The use in the form of high-throughput methods (HTS, High Throughput Screen) is particularly preferred, by means of which a large number of substances can be analyzed in a very short time. Depending on the objective, the modification of the modulation can mean an inhibition or activation of the modulation by the enzyme. The type of modification includes all possible influences that ultimately have an effect on the enzyme-catalyzed phosphorylation state of the polypeptide, such as the modification of the enzyme-substrate interaction or the modification of the catalytic activity of the enzyme, but also (preferably in the analysis by means of cellular reaction approaches ) modification of enzyme expression, etc.

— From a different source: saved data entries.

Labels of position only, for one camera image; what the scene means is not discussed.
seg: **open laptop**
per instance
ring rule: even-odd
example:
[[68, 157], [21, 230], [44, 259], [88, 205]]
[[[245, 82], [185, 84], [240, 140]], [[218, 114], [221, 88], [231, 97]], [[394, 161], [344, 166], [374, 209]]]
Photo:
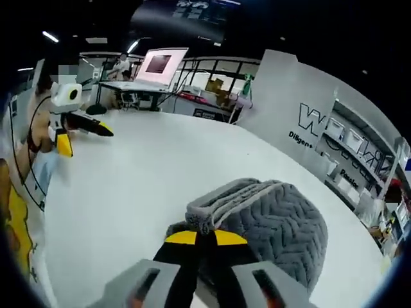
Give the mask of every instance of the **open laptop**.
[[133, 82], [142, 87], [168, 92], [174, 74], [187, 51], [188, 48], [149, 50]]

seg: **gray blanket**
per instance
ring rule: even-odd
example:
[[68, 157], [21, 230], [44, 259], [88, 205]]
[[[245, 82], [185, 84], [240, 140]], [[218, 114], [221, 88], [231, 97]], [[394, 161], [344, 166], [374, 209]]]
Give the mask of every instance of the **gray blanket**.
[[[298, 189], [270, 180], [235, 180], [187, 206], [186, 221], [169, 227], [167, 234], [216, 229], [244, 237], [261, 261], [272, 261], [311, 293], [321, 273], [328, 240], [320, 212]], [[200, 278], [209, 286], [207, 265]]]

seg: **white tabletop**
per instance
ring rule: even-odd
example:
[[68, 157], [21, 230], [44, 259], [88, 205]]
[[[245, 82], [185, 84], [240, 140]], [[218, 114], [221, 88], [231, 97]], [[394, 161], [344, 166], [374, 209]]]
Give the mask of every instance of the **white tabletop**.
[[139, 92], [139, 91], [146, 91], [146, 92], [158, 92], [158, 93], [168, 93], [168, 89], [161, 87], [160, 85], [149, 84], [149, 83], [141, 83], [138, 81], [103, 81], [100, 82], [102, 86], [108, 86], [111, 88], [115, 88], [120, 91], [129, 91], [129, 92]]
[[328, 226], [318, 307], [360, 307], [382, 256], [356, 216], [298, 163], [243, 128], [163, 113], [111, 112], [114, 137], [81, 135], [61, 158], [46, 203], [46, 262], [61, 307], [84, 307], [105, 283], [160, 248], [186, 204], [241, 177], [289, 182]]

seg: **black ceiling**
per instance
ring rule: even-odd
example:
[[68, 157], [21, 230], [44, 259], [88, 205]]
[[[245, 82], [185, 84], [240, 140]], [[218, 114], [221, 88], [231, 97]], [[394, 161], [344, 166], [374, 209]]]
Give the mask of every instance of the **black ceiling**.
[[[241, 10], [229, 20], [223, 46], [204, 47], [190, 42], [187, 44], [191, 55], [261, 58], [267, 48], [293, 53], [299, 61], [359, 90], [411, 140], [405, 112], [406, 89], [409, 89], [406, 75], [410, 70], [405, 44], [410, 25], [405, 7], [399, 1], [237, 1], [242, 3]], [[60, 1], [16, 2], [10, 12], [3, 11], [3, 46], [8, 59], [5, 69], [15, 72], [35, 65], [44, 55], [86, 50], [125, 51], [134, 39], [130, 37], [131, 30], [134, 36], [144, 35], [144, 29], [129, 28], [130, 18], [142, 0], [67, 3], [65, 6]], [[45, 39], [42, 30], [55, 34], [59, 44]], [[92, 46], [84, 41], [89, 36], [107, 37], [109, 44]], [[138, 53], [172, 45], [172, 39], [144, 40]]]

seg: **folded cloth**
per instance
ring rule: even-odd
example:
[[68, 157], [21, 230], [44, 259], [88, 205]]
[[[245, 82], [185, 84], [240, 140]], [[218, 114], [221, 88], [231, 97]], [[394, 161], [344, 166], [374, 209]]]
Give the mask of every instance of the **folded cloth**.
[[[167, 234], [226, 230], [244, 237], [261, 261], [272, 261], [312, 292], [324, 262], [328, 231], [320, 212], [298, 189], [270, 180], [243, 178], [202, 196], [187, 206], [186, 221]], [[200, 278], [213, 288], [207, 265]]]

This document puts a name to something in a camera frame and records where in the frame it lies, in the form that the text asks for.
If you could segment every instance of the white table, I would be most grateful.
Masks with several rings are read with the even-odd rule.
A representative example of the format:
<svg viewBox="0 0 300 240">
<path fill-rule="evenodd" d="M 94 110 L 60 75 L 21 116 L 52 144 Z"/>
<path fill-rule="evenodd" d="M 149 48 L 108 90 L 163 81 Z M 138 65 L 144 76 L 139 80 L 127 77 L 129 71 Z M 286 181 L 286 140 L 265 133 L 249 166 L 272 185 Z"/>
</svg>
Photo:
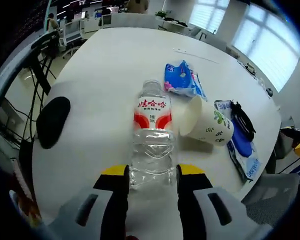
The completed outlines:
<svg viewBox="0 0 300 240">
<path fill-rule="evenodd" d="M 46 223 L 82 188 L 92 187 L 102 170 L 130 163 L 136 95 L 145 80 L 157 79 L 163 85 L 165 65 L 181 60 L 198 72 L 212 105 L 215 100 L 240 102 L 256 130 L 254 144 L 262 163 L 257 178 L 261 175 L 277 140 L 281 118 L 273 100 L 236 59 L 204 42 L 171 32 L 102 29 L 69 60 L 47 97 L 47 102 L 59 96 L 71 102 L 59 141 L 48 150 L 42 149 L 38 140 L 34 142 L 33 184 Z M 171 97 L 177 134 L 179 116 L 189 99 Z M 225 146 L 212 147 L 191 139 L 180 141 L 179 161 L 202 168 L 213 186 L 242 200 L 255 184 L 256 181 L 241 182 Z M 152 207 L 146 206 L 147 201 L 130 199 L 127 231 L 136 233 L 136 237 L 142 232 L 142 239 L 182 239 L 176 197 L 172 190 L 169 201 L 158 199 Z M 146 213 L 138 208 L 151 210 L 142 226 L 140 215 Z"/>
</svg>

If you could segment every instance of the bottle label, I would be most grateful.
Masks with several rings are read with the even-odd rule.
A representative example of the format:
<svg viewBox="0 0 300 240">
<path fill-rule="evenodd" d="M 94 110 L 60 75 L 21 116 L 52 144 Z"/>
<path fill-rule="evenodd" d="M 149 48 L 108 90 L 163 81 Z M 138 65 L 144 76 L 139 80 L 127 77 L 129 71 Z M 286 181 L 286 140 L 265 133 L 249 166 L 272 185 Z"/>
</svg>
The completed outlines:
<svg viewBox="0 0 300 240">
<path fill-rule="evenodd" d="M 134 110 L 134 129 L 172 130 L 171 103 L 161 97 L 140 97 Z"/>
</svg>

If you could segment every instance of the paper cup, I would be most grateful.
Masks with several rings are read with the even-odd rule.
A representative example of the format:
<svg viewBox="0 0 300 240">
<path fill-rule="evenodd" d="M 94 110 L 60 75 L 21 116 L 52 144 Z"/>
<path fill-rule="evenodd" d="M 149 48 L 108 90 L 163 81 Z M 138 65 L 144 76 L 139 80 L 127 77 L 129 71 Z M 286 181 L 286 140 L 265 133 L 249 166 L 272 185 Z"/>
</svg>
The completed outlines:
<svg viewBox="0 0 300 240">
<path fill-rule="evenodd" d="M 180 119 L 179 132 L 183 137 L 223 146 L 231 139 L 234 125 L 200 96 L 195 96 Z"/>
</svg>

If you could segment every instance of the blue plastic bag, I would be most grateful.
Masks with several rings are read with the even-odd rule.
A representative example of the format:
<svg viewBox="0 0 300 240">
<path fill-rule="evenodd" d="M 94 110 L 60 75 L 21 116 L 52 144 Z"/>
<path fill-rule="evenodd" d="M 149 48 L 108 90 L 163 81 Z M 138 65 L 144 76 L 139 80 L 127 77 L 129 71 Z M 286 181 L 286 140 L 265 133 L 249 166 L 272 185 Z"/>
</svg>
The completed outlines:
<svg viewBox="0 0 300 240">
<path fill-rule="evenodd" d="M 198 74 L 191 70 L 184 60 L 179 66 L 165 65 L 164 88 L 167 92 L 186 95 L 191 98 L 200 95 L 207 101 Z"/>
</svg>

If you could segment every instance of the window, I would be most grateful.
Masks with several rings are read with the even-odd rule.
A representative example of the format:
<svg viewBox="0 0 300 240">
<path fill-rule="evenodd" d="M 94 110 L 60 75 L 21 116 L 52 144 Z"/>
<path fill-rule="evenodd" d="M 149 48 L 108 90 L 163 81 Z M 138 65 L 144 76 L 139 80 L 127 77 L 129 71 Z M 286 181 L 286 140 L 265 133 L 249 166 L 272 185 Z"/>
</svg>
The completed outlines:
<svg viewBox="0 0 300 240">
<path fill-rule="evenodd" d="M 253 5 L 237 32 L 233 46 L 245 54 L 280 92 L 300 57 L 300 42 L 285 22 Z"/>
<path fill-rule="evenodd" d="M 189 23 L 215 34 L 228 5 L 229 0 L 196 0 Z"/>
</svg>

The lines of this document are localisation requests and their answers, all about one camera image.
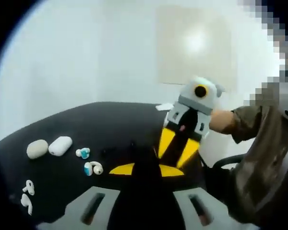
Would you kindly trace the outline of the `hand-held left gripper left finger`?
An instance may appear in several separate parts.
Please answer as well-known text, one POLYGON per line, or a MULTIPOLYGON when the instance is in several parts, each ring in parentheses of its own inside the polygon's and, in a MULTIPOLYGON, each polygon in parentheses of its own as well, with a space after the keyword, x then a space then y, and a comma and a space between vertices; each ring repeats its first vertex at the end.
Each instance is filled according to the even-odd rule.
POLYGON ((145 162, 50 162, 36 170, 36 222, 57 230, 109 230, 138 200, 145 162))

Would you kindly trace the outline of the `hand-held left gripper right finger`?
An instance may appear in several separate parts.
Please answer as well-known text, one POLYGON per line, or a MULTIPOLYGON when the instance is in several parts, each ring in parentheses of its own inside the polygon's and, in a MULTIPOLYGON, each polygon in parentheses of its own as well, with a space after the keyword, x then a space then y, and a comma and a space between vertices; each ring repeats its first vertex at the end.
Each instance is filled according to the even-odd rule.
POLYGON ((146 223, 150 230, 229 230, 228 208, 207 191, 204 166, 146 167, 146 223))

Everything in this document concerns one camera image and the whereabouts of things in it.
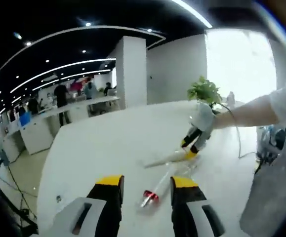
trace ceiling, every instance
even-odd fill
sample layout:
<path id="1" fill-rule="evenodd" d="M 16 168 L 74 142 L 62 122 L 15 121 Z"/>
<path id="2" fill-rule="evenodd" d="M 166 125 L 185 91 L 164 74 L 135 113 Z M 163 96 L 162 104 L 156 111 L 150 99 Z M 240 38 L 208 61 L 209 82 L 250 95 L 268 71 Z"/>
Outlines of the ceiling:
<path id="1" fill-rule="evenodd" d="M 203 4 L 196 0 L 184 1 L 200 12 L 213 27 L 253 27 L 271 35 L 247 4 L 241 7 L 236 1 L 235 6 L 217 6 L 213 0 Z M 128 27 L 142 32 L 105 27 L 92 29 L 85 27 L 88 22 L 96 27 Z M 51 34 L 74 28 L 77 29 L 37 42 Z M 149 34 L 147 29 L 152 29 L 152 33 L 159 36 Z M 166 43 L 201 34 L 205 29 L 208 28 L 200 20 L 171 0 L 0 2 L 0 68 L 3 66 L 0 70 L 0 101 L 3 100 L 0 110 L 8 108 L 14 97 L 29 96 L 33 88 L 43 84 L 42 79 L 53 73 L 61 78 L 112 69 L 115 61 L 78 64 L 37 77 L 10 93 L 18 85 L 43 72 L 75 62 L 108 57 L 125 35 L 145 38 L 149 46 L 159 41 L 160 37 L 165 38 L 161 43 Z M 22 39 L 15 37 L 15 32 Z M 29 47 L 26 46 L 28 41 L 33 42 Z"/>

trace ceiling light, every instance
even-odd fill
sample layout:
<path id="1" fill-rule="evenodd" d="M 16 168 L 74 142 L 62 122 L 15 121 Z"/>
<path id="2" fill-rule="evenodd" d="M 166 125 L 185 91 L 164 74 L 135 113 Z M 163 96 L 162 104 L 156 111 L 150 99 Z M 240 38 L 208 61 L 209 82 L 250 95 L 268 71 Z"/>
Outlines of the ceiling light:
<path id="1" fill-rule="evenodd" d="M 19 99 L 21 99 L 21 96 L 19 96 L 19 97 L 16 98 L 15 100 L 13 100 L 13 101 L 11 102 L 11 104 L 13 104 L 14 102 L 16 102 L 16 101 L 19 100 Z"/>
<path id="2" fill-rule="evenodd" d="M 52 83 L 57 82 L 57 81 L 59 81 L 59 79 L 56 79 L 56 80 L 50 81 L 50 82 L 45 83 L 45 84 L 43 84 L 43 85 L 40 85 L 40 86 L 38 86 L 38 87 L 34 88 L 32 91 L 37 90 L 37 89 L 40 89 L 40 88 L 42 88 L 42 87 L 44 87 L 44 86 L 46 86 L 46 85 L 52 84 Z"/>
<path id="3" fill-rule="evenodd" d="M 206 27 L 212 28 L 212 25 L 203 16 L 201 16 L 200 13 L 195 11 L 191 6 L 189 6 L 188 4 L 183 2 L 182 0 L 171 0 L 171 1 L 178 4 L 179 6 L 181 6 L 182 8 L 187 10 L 188 12 L 190 12 L 192 15 L 197 17 L 203 24 L 205 24 Z"/>
<path id="4" fill-rule="evenodd" d="M 1 115 L 1 113 L 2 113 L 3 111 L 5 111 L 5 108 L 3 108 L 3 109 L 0 111 L 0 115 Z"/>
<path id="5" fill-rule="evenodd" d="M 71 64 L 67 64 L 67 65 L 64 65 L 64 66 L 60 66 L 58 68 L 54 68 L 54 69 L 51 69 L 51 70 L 48 70 L 47 72 L 43 72 L 41 74 L 38 74 L 36 75 L 35 77 L 32 77 L 30 79 L 28 79 L 27 81 L 19 84 L 16 88 L 14 88 L 13 90 L 10 91 L 10 93 L 13 93 L 15 90 L 19 89 L 21 86 L 25 85 L 26 83 L 40 77 L 40 76 L 43 76 L 47 73 L 50 73 L 50 72 L 53 72 L 53 71 L 56 71 L 58 69 L 62 69 L 62 68 L 66 68 L 66 67 L 70 67 L 70 66 L 74 66 L 74 65 L 78 65 L 78 64 L 82 64 L 82 63 L 92 63 L 92 62 L 101 62 L 101 61 L 115 61 L 116 58 L 103 58 L 103 59 L 93 59 L 93 60 L 87 60 L 87 61 L 81 61 L 81 62 L 76 62 L 76 63 L 71 63 Z"/>
<path id="6" fill-rule="evenodd" d="M 22 36 L 20 36 L 19 33 L 13 32 L 13 35 L 14 35 L 16 38 L 18 38 L 19 40 L 22 39 Z"/>
<path id="7" fill-rule="evenodd" d="M 76 77 L 76 76 L 91 74 L 91 73 L 100 73 L 100 72 L 109 72 L 109 71 L 111 71 L 111 70 L 110 70 L 110 69 L 106 69 L 106 70 L 92 71 L 92 72 L 87 72 L 87 73 L 79 73 L 79 74 L 75 74 L 75 75 L 71 75 L 71 76 L 64 77 L 64 78 L 62 78 L 61 80 L 67 79 L 67 78 Z"/>

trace green leaves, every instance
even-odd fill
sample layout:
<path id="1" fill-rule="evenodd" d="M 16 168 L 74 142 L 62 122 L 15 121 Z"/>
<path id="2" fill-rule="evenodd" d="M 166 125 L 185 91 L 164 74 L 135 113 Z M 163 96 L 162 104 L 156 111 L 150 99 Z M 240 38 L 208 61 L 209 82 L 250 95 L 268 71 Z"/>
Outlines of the green leaves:
<path id="1" fill-rule="evenodd" d="M 200 76 L 198 82 L 191 84 L 191 88 L 188 89 L 188 98 L 206 100 L 210 104 L 220 103 L 222 97 L 218 93 L 219 88 L 209 80 L 206 80 L 203 76 Z"/>

Another aspect of the invention relates to a method for identifying substances which modify the ability of an enzyme or functional fragment or derivative thereof to modulate the phosphorylation state of a polypeptide with the steps a) determining the ability of the enzyme or functional fragment or derivative from modulating the phosphorylation state of the polypeptide according to one of the above-mentioned methods according to the invention, the substance to be tested not being added to the reaction mixture, b) determining the ability of the enzyme or functional fragment or. Derivative of modulating the phosphorylation state of the polypeptide according to one of the methods according to the invention described above, the substance to be tested being added to the reaction mixture, c) comparing the ability according to a) with that according to b).

The methods according to the invention are particularly suitable for the identification of pharmacologically active substances for the treatment of non-insulin-dependent diabetes mellitus (NIDDM), in oncology (IGFRK) or for the treatment of inflammatory processes (IKK kinase).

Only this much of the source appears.